§ **Action item**: Print the data exactly as written, but leave out each picture.

[Dataset items]
·····

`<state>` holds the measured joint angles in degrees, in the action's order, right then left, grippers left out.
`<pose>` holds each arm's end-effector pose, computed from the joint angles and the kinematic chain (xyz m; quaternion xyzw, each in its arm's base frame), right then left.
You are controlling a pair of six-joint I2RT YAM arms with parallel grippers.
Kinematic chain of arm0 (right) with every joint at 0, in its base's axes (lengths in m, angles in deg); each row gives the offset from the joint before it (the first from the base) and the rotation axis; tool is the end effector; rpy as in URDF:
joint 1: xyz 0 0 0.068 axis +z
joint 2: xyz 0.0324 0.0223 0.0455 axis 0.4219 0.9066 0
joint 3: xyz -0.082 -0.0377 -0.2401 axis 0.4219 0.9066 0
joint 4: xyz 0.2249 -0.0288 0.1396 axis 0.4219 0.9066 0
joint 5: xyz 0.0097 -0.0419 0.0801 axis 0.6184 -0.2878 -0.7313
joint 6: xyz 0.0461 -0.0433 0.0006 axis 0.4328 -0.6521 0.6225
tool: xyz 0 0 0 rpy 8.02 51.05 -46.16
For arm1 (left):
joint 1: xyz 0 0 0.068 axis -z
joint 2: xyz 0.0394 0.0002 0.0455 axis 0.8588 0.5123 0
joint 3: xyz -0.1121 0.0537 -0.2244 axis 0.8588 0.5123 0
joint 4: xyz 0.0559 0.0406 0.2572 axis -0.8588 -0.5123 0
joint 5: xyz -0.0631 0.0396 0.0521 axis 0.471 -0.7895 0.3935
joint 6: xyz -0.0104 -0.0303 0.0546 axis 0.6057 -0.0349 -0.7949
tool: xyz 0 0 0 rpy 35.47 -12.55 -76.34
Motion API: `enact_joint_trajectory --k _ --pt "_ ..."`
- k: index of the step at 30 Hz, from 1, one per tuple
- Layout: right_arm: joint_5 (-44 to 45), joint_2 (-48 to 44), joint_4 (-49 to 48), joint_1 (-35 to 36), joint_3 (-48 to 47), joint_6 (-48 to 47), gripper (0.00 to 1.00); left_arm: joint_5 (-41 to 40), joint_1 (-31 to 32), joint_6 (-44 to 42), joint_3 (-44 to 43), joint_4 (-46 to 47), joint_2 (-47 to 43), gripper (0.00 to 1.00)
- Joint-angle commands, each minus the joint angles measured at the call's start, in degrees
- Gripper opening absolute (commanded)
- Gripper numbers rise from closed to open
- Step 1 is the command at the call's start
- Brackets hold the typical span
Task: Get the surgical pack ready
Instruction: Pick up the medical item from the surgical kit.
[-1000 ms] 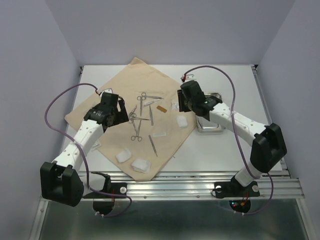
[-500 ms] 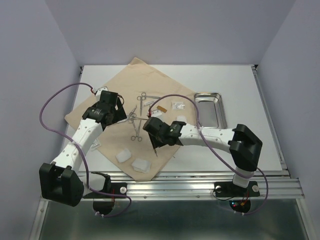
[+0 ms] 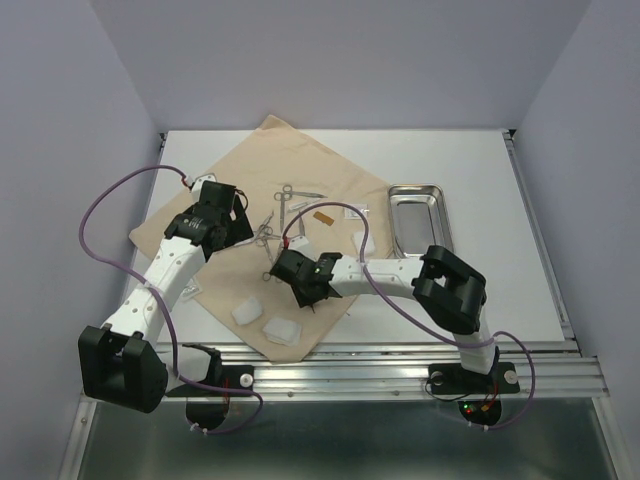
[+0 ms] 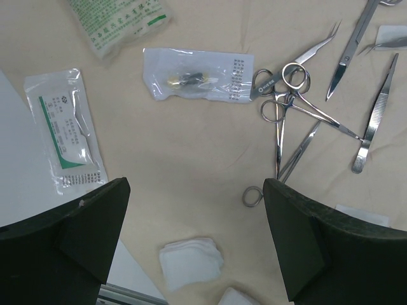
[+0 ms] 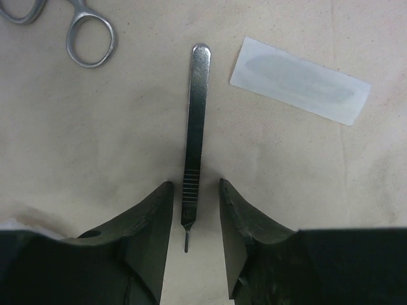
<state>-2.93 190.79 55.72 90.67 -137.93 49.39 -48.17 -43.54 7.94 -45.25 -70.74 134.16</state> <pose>0.1860 0.3696 0.1419 -0.2172 0.9366 0.0454 0.2710 0.2650 -0.0585 0.2680 -0.1516 0.9065 0.0010 0.3940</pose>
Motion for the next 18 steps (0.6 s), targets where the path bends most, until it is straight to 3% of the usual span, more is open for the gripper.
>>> enact_joint_trajectory --k 1,6,10,18 --pt "1.92 1.29 -2.21 0.03 -2.79 0.37 0.38 -0.7 -0.35 -1.03 -0.36 0.13 -1.16 0.99" --pt "2.37 3.32 -2.48 0.03 -3.67 0.63 0.26 -0.26 -0.35 -0.94 0.34 0.22 -1.34 0.99" --pt "3.06 2.01 -2.57 0.03 -3.41 0.81 0.1 0.44 -0.35 -1.29 0.52 0.13 -2.3 0.99" --pt "7.55 -3.79 -1.51 0.03 -3.06 0.46 0.04 0.35 -0.35 -2.0 -0.01 -0.48 -2.39 0.99"
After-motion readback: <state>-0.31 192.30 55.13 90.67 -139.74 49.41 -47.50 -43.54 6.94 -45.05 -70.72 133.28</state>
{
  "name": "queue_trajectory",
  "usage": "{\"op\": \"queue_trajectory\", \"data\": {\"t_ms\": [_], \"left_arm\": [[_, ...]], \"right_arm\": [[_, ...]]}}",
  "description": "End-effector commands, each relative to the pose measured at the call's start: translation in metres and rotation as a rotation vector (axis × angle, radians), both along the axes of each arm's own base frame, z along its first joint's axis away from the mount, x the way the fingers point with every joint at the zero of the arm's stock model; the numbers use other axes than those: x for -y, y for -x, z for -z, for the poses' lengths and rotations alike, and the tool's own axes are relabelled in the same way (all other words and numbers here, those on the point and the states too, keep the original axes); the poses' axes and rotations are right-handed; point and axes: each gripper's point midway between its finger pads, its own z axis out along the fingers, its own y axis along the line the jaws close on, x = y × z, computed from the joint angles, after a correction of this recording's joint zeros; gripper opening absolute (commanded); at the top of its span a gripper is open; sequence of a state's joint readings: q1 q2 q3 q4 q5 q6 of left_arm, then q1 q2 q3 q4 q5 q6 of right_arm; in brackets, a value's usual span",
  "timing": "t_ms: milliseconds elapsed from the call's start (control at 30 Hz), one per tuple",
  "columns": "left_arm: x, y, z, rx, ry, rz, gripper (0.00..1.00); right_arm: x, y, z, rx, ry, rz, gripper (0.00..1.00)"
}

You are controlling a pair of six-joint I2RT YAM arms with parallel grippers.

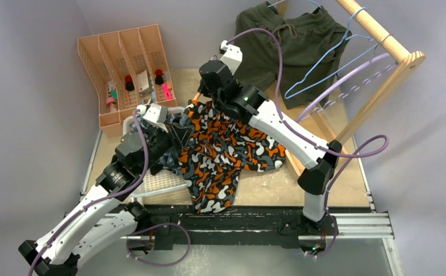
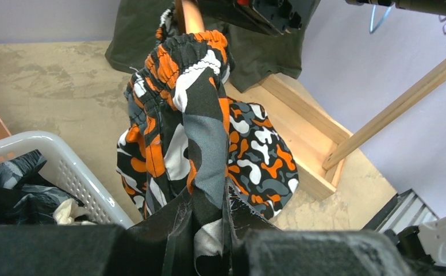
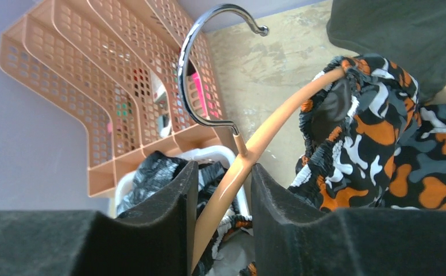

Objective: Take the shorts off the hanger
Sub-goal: Pick up the hanger from the clothes rod.

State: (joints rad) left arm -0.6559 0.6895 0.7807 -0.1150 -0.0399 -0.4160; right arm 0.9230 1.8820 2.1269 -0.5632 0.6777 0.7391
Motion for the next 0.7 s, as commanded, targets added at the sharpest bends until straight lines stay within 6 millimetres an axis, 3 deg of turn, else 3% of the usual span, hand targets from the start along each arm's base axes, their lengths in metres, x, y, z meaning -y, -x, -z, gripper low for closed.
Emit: {"op": "queue_trajectory", "data": {"t_ms": [0,100,233,400,533,667], "left_arm": [[0.002,0.005,-0.066,0.173,0.108,0.026,0.00],[0.005,0.004,-0.066,0.172,0.106,0.039,0.00],[0.007,0.003,-0.067,0.179,0.108,0.046,0.00],[0.009,0.004,-0.066,0.181,0.115,0.056,0.00],[0.010,0.004,-0.065,0.183,0.132,0.059,0.00],[0.009,0.005,-0.066,0.186,0.137,0.056,0.00]], "right_arm": [[0.001,0.010,-0.034,0.076,-0.091,-0.046,0.27],[0.007,0.012,-0.039,0.093,-0.094,-0.037,0.26],[0.004,0.016,-0.046,0.097,-0.122,-0.066,0.44],[-0.008,0.023,-0.043,0.058,-0.252,-0.092,0.51],[-0.016,0.031,-0.037,-0.005,-0.361,-0.097,0.51],[-0.010,0.030,-0.032,-0.043,-0.345,-0.055,0.44]]}}
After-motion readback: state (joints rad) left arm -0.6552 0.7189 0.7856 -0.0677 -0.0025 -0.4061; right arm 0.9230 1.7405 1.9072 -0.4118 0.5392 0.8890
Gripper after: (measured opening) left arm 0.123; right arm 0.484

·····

§ **Written answer**:
`<state>` holds the measured joint angles in degrees, in the action's order, right then left, grippers left out.
`<pose>` holds each arm's end-effector pose, computed from the joint angles and the kinematic chain (xyz m; quaternion xyzw, each in its arm's base frame), right then left.
You are controlling a pair of six-joint I2RT YAM arms with parallel grippers.
Kinematic chain of arm0 (right) with every joint at 0, in its base's axes (lengths in m, angles in deg); each row gives the offset from the joint before it (the first from the base) and the rotation axis; tool is the end effector; rpy as in URDF:
joint 1: xyz 0 0 0.068 axis +z
joint 2: xyz 0.0324 0.0223 0.0455 axis 0.4219 0.9066 0
joint 3: xyz -0.082 -0.0377 -0.2401 axis 0.4219 0.9066 0
joint 4: xyz 0.2249 -0.0288 0.1396 axis 0.4219 0.9066 0
joint 5: xyz 0.0097 -0.0419 0.0801 axis 0.6184 -0.2878 -0.7313
joint 6: xyz 0.0461 -0.0433 0.0006 axis 0.4328 -0.6521 0.6225
tool: xyz 0 0 0 rpy 8.02 51.05 -46.16
For arm1 (left):
joint 1: xyz 0 0 0.068 axis -z
joint 2: xyz 0.0394 0.0002 0.0455 axis 0.8588 0.5123 0
joint 3: xyz -0.1121 0.0537 -0.2244 axis 0.8588 0.5123 0
joint 4: xyz 0.0559 0.0406 0.2572 axis -0.8588 -0.5123 0
joint 5: xyz -0.0631 0.0396 0.0521 axis 0.471 -0.7895 0.3935
joint 6: xyz -0.0104 -0.0303 0.0546 axis 0.6057 -0.0349 -0.7949
tool: xyz 0 0 0 rpy 35.47 -12.55 -76.34
Motion API: `enact_joint_trajectory --k _ --pt "_ ..."`
- k: index of the step at 30 Hz, from 1, one per tuple
- Layout: right_arm: joint_5 (-44 to 45), joint_2 (-48 to 44), joint_4 (-49 to 48), joint_1 (-35 to 36), joint_3 (-48 to 47), joint_6 (-48 to 47), gripper (0.00 to 1.00); left_arm: joint_5 (-41 to 40), joint_1 (-31 to 32), joint_6 (-44 to 42), joint_3 (-44 to 43), joint_4 (-46 to 47), joint_2 (-47 to 43), gripper (0.00 to 1.00)
- Joint-angle commands, each minus the joint angles measured at the call's start, in degrees
- Gripper opening absolute (commanded)
- Gripper numbers rise from closed to open
- Step 1 is the command at the call's start
- Brackets hold the typical span
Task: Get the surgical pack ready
Instruction: Pick up the medical item from the surgical kit.
[-1000 ms] 
[-500 ms] 
[+0 ms] 
[+0 ms] 
[+0 ms] 
<state>-2.93 190.79 55.72 90.67 -137.93 49.39 -48.17 -43.54 7.94 -45.25 -70.74 134.16</state> <pose>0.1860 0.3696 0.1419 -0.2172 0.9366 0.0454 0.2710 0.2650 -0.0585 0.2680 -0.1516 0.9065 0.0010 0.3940</pose>
Motion for the next 18 steps (0.6 s), targets where the path bends most, until it is straight to 3% of the usual span, more is open for the gripper.
>>> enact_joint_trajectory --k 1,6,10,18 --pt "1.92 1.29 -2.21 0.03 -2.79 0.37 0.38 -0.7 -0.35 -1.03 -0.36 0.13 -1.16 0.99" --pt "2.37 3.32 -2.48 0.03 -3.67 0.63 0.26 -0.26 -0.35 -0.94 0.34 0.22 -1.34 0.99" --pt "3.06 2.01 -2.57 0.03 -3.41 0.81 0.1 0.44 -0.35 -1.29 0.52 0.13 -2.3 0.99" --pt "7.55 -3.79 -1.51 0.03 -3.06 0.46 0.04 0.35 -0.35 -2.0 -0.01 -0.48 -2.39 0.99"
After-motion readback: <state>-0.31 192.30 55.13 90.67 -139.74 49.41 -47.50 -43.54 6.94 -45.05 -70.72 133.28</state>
{
  "name": "queue_trajectory",
  "usage": "{\"op\": \"queue_trajectory\", \"data\": {\"t_ms\": [_], \"left_arm\": [[_, ...]], \"right_arm\": [[_, ...]]}}",
  "description": "End-effector commands, each relative to the pose measured at the call's start: translation in metres and rotation as a rotation vector (axis × angle, radians), both along the axes of each arm's own base frame, z along its first joint's axis away from the mount, x the way the fingers point with every joint at the zero of the arm's stock model; the numbers use other axes than those: x for -y, y for -x, z for -z, for the poses' lengths and rotations alike, and the tool's own axes are relabelled in the same way (all other words and numbers here, those on the point and the states too, keep the original axes); the poses' axes and rotations are right-handed; point and axes: each gripper's point midway between its finger pads, its own z axis out along the fingers, its own y axis along the line the jaws close on, x = y × z, computed from the joint angles, after a correction of this recording's joint zeros; gripper opening absolute (commanded); at the top of its span a gripper is open; sequence of a state's joint readings: q1 q2 q3 q4 q5 q6 of left_arm, then q1 q2 q3 q4 q5 q6 of right_arm; in brackets, a value's usual span",
  "timing": "t_ms: milliseconds elapsed from the call's start (control at 30 Hz), one per tuple",
  "columns": "left_arm: x, y, z, rx, ry, rz, gripper (0.00..1.00); right_arm: x, y, z, rx, ry, rz, gripper (0.00..1.00)"
}

You are controlling a pair of six-joint I2RT YAM arms with parallel grippers.


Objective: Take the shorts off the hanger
Sub-goal: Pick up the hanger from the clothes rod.

State: (joints rad) left arm -0.6559 0.6895 0.7807 -0.1150 -0.0399 -0.4160; right arm 0.9230 1.8820 2.1269 -0.5632 0.6777 0.7391
Motion for the next 0.7 s, as commanded, targets added at the sharpest bends until straight lines stay within 6 millimetres an axis, 3 deg of turn, else 3% of the usual span, hand targets from the start along each arm's base axes, their lengths in metres, x, y, z meaning -y, -x, -z, gripper low for closed.
Emit: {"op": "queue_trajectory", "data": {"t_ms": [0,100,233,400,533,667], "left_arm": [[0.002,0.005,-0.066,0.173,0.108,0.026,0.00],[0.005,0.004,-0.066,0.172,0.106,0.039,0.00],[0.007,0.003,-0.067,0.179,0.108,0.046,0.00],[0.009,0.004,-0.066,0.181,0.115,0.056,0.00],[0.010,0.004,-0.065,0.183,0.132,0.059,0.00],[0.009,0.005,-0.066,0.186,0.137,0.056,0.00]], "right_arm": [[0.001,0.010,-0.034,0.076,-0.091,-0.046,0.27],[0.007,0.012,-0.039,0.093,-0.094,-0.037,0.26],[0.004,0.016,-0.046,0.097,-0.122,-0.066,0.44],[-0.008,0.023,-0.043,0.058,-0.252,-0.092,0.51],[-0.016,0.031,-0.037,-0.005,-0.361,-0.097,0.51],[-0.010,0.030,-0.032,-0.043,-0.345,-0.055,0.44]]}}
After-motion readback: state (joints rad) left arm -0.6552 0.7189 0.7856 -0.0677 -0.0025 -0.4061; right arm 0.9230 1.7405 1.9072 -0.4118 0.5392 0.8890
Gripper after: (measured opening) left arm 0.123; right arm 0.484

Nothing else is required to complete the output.